Assumption: All the commands assume that you are located in the NalogaLongMode folder!
Important: When starting qemu choose the 4th option with no additional drivers!

1. Checking feature support

For the program to work and perform it's function, that is to use more than 4G of memory, long mode is needed. Besides long mode the cpu must support 1-Gbyte physical-page translation. To check this I have written a small program, to run it please start qemu with the folowing command:

qemu-system-x86_64 -hda disk.vmdk -drive file=fat:disk:rw:"./"

And when the VM starts enter the folowing commands:

D:
checkPSS.com

The program should return two lines of text. The fist will indicate if long mode is supported: Long mode is supported or Long mode is not supported. And the second line will indecate if 1-Gbyte physical-page translation is supported:1G pages supported or 1G pages not supported.
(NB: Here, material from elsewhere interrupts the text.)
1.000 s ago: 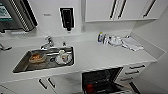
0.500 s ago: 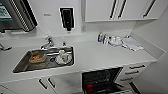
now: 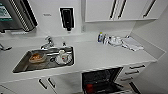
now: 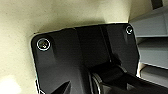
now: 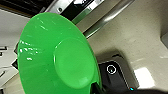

For the program to work both features must be supported!

2. Compiling the code

The main program is compiled to a binary file using the folowing command:

nasm -fbin Main.asm -o Main.com

3. Running the program

To run the program you must first start qemu. To do that please enter the folowing command into terminal:

qemu-system-x86_64 -hda disk.vmdk -drive file=fat:disk:rw:"./" -monitor stdio -m 6G

When you get to the FreeDOS promp enter the folowing command:

D:Main.com

The program may take a while to finish its operation. When it's finished will print out a message that it is done.

4. Explanation

The point of the program is to enter Long mode (64-bit mode) where we can address more than 4GB of ram. Long mode is very similar to protected mode and the entry point is almost the same as well. To enter long mode you MUST follow the following steps:

  1. Create a Valid GDT (Global Descriptor Table)
  2. Create a 6 byte pseudo-descriptor to point to the GDT
  3. Enable paging; load CR3 with a valid page table, PML4.
  4. Enable PAE (Physical Address Extension); set CR4.PAE = 1.
  5. Set IA32_EFER.LME = 1.
  6. Disable Interrupts (CLI).
  7. Load an IDT pseudo-descriptor that has a null limit (this prevents the real mode IDT from being used in protected mode)
  8. Set the PE bit and the PG bit of the MSW or CR0 register
  9. Execute a far jump
  10. Load data segment registers with valid selector(s) to prevent GP exceptions when interrupts happen
  11. Load SS:(E)SP with a valid stack
  12. Load an IDT pseudo-descriptor that points to the IDT
  13. Enable Interrupts.

The program skips the final 3 steps as the program doesnt use interrupts or the stack.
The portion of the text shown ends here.